Best financial sourse

March 24, 2008

Friendly gesture may send the wrong message

Filed under: business — Tags: , — Snowman @ 1:10 pm

At work, I’m the textbook "nice guy" that everybody likes. Lately, I’ve had problems with a female co-worker. For five years, "Kelly" and I have had a friendly relationship, but now she’s avoiding me.

About a month ago, when our boss went on vacation, I brought in doughnuts for everyone to celebrate his absence. I also anonymously put flowers on Kelly’s desk with a card that said "Have a nice day." She immediately became very standoffish.

I thought it might help to come forward, so I confessed that I brought the flowers and asked if everything was OK. She thanked me and said there was no problem, but she hasn’t been the same since.

Kelly recently ended a long relationship with the father of her children. I’ve heard it was a difficult breakup. Now I’m told that she thinks I’m trying to "take a shot" at her.
I’d like to get everything out in the open by talking privately, but I don’t think Kelly will allow it. Because I’m very in tune with emotions, this tension really bothers me. I’ve even thought about quitting. What should I do?

Kelly’s discomfort is understandable. She’s already on an emotional roller coaster, and now she fears that her office buddy is hitting on her. The more you push, the more she retreats cash til payday loan.

A private heart-to-heart is exactly what Kelly is trying to avoid. So don’t go that route. Instead, clearly state your harmless intentions, then drop the subject.

For example: "Kelly, I’m afraid you may think that I want us to be more than just friends. But I only want the same friendly relationship that we’ve always had. I won’t bring it up again, but I do hope everything can get back to normal."

Then switch to some neutral topic without waiting for a reply.
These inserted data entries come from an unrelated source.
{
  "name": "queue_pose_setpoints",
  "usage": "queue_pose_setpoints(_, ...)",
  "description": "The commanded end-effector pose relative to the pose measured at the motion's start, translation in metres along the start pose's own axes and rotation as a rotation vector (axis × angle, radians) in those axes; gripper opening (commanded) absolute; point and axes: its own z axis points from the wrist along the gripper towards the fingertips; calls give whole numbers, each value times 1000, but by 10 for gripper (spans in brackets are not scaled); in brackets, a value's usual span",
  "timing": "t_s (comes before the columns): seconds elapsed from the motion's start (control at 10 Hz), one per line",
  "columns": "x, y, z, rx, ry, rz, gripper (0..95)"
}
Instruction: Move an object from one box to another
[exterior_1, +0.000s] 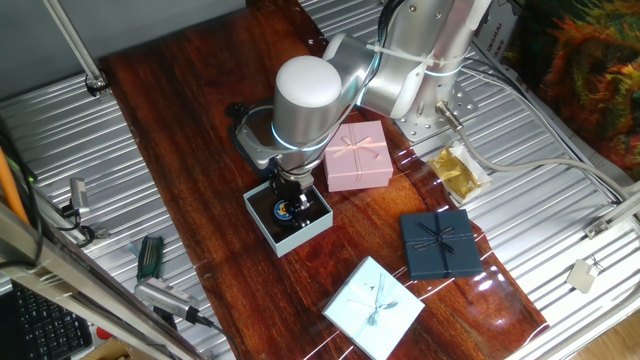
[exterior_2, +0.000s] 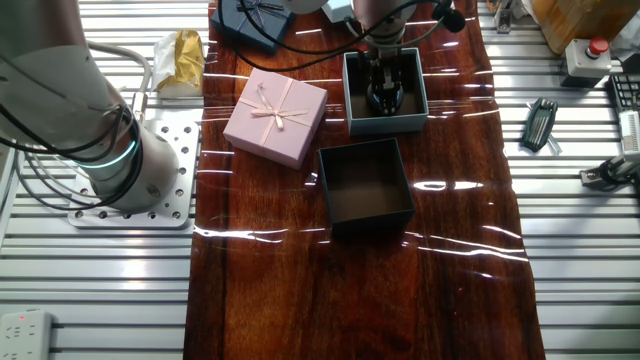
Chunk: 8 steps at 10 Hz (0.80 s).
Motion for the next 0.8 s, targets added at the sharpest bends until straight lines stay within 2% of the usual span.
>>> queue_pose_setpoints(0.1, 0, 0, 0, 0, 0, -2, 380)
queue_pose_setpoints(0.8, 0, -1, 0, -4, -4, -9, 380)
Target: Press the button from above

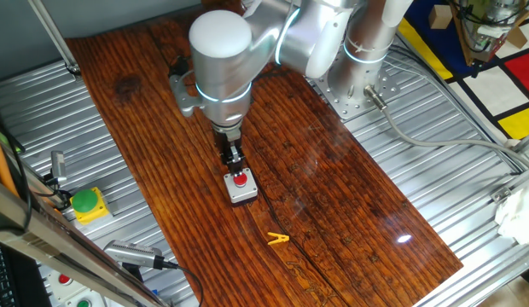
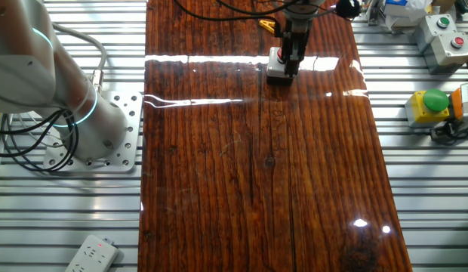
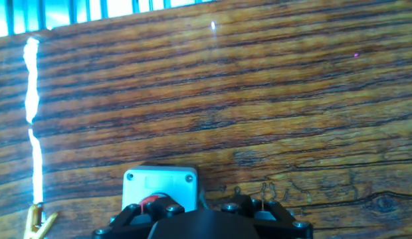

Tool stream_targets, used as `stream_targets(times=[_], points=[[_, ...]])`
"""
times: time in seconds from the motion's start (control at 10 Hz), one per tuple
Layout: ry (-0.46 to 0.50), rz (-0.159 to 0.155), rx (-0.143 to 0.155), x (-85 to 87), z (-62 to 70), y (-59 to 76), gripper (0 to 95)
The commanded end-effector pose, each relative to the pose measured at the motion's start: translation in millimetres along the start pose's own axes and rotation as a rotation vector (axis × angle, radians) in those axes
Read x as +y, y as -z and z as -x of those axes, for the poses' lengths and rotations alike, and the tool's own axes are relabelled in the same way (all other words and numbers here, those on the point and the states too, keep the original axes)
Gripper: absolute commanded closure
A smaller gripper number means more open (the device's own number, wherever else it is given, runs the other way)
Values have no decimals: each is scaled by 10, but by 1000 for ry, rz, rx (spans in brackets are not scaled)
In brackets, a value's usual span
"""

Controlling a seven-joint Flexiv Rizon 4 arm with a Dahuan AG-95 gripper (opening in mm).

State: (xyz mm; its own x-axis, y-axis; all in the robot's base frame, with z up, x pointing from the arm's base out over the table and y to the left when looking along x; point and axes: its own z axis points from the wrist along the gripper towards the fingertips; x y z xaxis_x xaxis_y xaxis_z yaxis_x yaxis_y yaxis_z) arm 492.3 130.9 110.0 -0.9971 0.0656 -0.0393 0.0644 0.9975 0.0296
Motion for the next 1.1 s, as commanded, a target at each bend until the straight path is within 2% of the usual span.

If you continue to act like an ordinary, pleasant colleague, eventually she’ll reciprocate.

You also need to examine your own feelings and motives, however. You brought doughnuts for everyone, but gave flowers only to Kelly. And you chose to do so shortly after she became socially available.

My guess is that Kelly has read your true wishes correctly. If so, you’ll need to call on your emotional sensitivity to keep your own emotions in check.

MARIE G. MCINTYRE IS A WORKPLACE COACH. SEND QUESTIONS AND GET TIPS AT WWW.YOUROFFICECOACH.COM.

2008, McClatchy-Tribune Information Services

Source

No Comments

No comments yet.

RSS feed for comments on this post.

Sorry, the comment form is closed at this time.